## Aim of the exercise
From the records below, output exactly the lines starting at the line with "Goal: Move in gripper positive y" and ending at the line with "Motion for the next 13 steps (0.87", both of them included, but no pictures.

## Information
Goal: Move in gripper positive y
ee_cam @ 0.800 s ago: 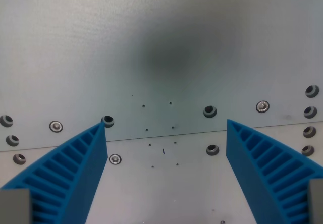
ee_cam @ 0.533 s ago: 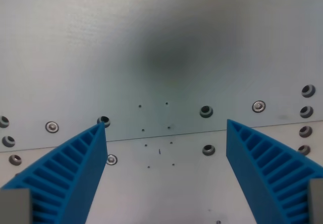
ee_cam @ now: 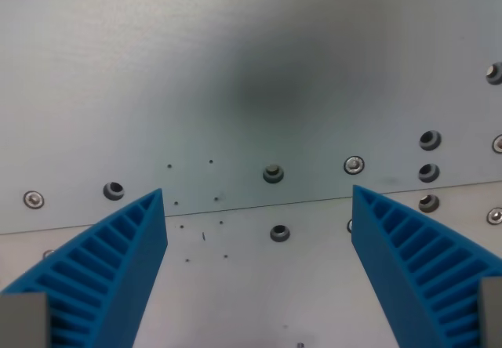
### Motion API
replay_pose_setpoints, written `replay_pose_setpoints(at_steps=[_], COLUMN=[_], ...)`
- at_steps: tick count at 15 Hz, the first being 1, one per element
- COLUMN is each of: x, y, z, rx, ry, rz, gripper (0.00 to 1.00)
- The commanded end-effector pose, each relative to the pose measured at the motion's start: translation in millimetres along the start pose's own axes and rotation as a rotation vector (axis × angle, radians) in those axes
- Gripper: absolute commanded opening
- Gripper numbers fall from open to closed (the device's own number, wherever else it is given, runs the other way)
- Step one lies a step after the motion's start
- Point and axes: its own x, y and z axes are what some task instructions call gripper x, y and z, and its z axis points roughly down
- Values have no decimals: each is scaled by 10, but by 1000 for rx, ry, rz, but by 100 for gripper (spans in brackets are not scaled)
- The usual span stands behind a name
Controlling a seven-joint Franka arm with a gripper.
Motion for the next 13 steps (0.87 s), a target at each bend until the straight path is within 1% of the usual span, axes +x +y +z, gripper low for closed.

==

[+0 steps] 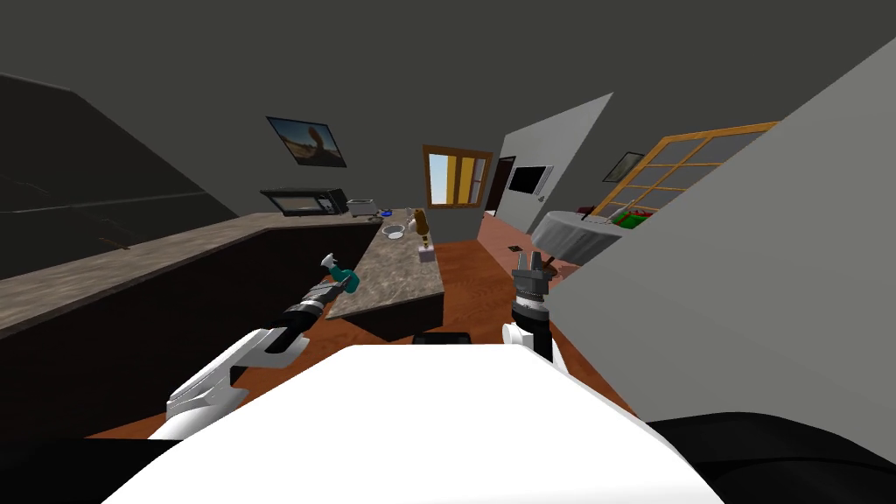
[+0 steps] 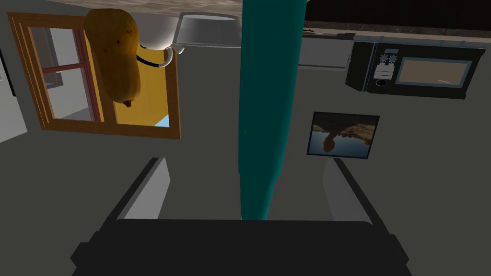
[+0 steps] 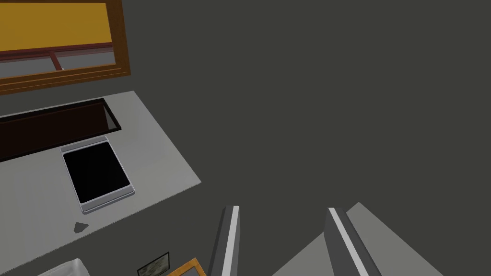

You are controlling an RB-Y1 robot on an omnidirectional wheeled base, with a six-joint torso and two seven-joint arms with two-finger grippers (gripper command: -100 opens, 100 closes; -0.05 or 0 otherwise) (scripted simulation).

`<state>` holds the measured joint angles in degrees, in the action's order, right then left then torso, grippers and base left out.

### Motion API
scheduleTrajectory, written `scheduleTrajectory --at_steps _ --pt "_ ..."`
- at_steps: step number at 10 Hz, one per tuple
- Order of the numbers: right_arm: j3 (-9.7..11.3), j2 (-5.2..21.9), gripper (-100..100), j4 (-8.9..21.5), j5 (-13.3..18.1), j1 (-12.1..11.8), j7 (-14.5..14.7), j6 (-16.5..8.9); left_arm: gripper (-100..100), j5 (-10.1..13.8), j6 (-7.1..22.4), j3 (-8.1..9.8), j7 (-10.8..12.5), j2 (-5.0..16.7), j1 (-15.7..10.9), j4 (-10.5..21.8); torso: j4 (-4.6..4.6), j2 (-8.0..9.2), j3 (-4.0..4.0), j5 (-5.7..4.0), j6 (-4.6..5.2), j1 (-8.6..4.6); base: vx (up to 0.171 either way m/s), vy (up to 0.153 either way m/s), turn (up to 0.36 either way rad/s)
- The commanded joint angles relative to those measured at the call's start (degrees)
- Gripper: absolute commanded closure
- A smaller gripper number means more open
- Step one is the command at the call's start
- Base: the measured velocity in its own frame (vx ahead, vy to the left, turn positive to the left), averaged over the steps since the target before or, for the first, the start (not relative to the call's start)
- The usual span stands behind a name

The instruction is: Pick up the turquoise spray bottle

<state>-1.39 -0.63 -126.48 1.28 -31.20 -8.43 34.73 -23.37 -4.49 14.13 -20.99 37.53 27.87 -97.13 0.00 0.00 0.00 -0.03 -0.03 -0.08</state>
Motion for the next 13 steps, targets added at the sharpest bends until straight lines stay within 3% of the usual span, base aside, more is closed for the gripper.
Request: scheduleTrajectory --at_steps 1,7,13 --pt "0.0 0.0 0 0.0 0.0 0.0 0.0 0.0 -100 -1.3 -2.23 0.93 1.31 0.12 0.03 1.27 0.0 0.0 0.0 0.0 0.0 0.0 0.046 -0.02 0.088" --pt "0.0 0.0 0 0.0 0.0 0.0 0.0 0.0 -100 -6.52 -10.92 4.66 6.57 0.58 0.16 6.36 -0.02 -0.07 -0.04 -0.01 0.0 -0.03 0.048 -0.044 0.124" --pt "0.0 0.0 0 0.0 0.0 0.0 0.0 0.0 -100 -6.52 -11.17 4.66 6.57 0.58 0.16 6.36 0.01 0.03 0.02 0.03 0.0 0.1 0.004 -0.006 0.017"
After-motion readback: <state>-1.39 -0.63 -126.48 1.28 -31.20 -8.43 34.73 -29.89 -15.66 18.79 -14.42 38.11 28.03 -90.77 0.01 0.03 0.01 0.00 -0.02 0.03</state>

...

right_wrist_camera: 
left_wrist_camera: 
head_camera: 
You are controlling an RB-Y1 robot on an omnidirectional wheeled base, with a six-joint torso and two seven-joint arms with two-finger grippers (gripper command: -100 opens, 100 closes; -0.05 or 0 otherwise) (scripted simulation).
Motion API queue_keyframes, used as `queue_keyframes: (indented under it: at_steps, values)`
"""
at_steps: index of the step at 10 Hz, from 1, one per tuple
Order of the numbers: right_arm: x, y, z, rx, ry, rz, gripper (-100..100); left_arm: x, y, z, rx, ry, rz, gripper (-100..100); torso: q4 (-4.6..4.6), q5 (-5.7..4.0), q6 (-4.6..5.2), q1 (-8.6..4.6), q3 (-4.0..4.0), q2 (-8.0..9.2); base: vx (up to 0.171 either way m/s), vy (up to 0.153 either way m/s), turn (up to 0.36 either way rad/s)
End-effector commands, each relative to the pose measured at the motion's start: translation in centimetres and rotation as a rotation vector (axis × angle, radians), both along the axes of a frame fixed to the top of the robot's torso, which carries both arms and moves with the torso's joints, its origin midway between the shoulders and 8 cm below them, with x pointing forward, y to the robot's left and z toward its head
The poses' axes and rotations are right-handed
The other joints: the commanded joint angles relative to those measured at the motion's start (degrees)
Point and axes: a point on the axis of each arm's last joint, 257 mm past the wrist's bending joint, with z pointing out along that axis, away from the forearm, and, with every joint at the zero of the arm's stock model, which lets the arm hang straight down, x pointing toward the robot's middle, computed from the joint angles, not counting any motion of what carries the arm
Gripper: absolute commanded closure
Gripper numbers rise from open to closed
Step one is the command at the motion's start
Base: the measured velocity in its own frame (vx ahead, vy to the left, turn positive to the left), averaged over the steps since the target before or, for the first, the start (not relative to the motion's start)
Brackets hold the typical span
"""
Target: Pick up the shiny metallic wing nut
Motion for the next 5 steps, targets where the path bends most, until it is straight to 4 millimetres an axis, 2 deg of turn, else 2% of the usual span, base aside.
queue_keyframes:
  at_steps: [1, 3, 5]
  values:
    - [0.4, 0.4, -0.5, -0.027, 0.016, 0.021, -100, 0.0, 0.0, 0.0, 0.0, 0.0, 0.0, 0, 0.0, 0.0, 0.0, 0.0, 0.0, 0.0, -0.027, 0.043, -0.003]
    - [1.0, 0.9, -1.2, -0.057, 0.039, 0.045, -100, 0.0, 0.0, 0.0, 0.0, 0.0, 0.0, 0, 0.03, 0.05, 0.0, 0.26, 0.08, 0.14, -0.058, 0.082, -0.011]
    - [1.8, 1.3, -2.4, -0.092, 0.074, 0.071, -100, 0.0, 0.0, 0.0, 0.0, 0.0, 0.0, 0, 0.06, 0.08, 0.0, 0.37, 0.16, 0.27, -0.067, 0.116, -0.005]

## Expected answer
Goal: Move in gripper positive y
ee_cam @ 0.800 s ago: 
ee_cam @ 0.533 s ago: 
ee_cam @ now: 
### Motion API
replay_pose_setpoints, written `replay_pose_setpoints(at_steps=[_], COLUMN=[_], ...)`
- at_steps: tick count at 15 Hz, the first being 1, one per element
- COLUMN is each of: x, y, z, rx, ry, rz, gripper (0.00 to 1.00)
- The commanded end-effector pose, each relative to the pose measured at the motion's start: translation in millimetres along the start pose's own axes and rotation as a rotation vector (axis × angle, radians) in those axes
- Gripper: absolute commanded opening
- Gripper numbers fall from open to closed (the device's own number, wherever else it is given, runs the other way)
- Step one lies a step after the motion's start
- Point and axes: its own x, y and z axes are what some task instructions call gripper x, y and z, and its z axis points roughly down
- Values have no decimals: each is scaled by 10, but by 1000 for rx, ry, rz, but by 100 for gripper (spans in brackets are not scaled)
- The usual span stands behind a name
Controlling a seven-joint Franka arm with a gripper.
Motion for the next 13 steps (0.87 s), a target at each bend until the straight path is within 1% of the usual span, axes +x +y +z, gripper low for closed.

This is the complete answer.